The electorate, both in its current incarnation and as Gordon, has a recent history of electing independent MPs. It was held between 2002 and 2010 by Rory McEwen, a former Liberal who won as an independent in Gordon at the 1997 election after losing a preselection battle to succeed longtime Liberal member Harold Allison. While he did not put Labor into office after the 2002 election, he held various ministerial portfolios in the Rann Labor government from nine months after the election until his retirement at the 2010 election.

McEwen was succeeded by another independent, Don Pegler, who narrowly defeated the Liberal candidate on a 0.4 percent two-candidate preferred margin. Pegler was defeated by Liberal candidate Troy Bell at the 2014 election, who also became an independent in 2017.

In the lead up to the 2018 election, a ReachTEL poll of 655 voters in the electorate was conducted on 13 February 2018, a month before the election. The results of the poll unexpectedly showed that Bell, who was running as an independent candidate, would easily retain the electorate after preferences, and was strongly leading with 36 percent of the primary vote. The Liberals were on 28.5 percent (−23.3), Labor was on 13 percent (+2.1), new SA Best was on 11 percent, others were collectively on 6 percent, with the remaining 5 percent undecided. The election results reflected the poll, and Bell was comfortably returned as the member.

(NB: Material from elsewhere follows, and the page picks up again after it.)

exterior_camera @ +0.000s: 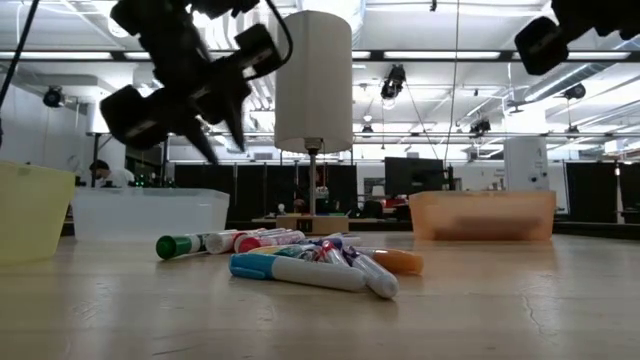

On 1 September 2025, the Speaker of the House of Assembly announced that he had received Troy Bell's resignation as the Member for Mount Gambier. After consultation with the SA Electoral Commission the speaker made a determination that no by election would be held and that the seat would remain vacant until the March 2026 election.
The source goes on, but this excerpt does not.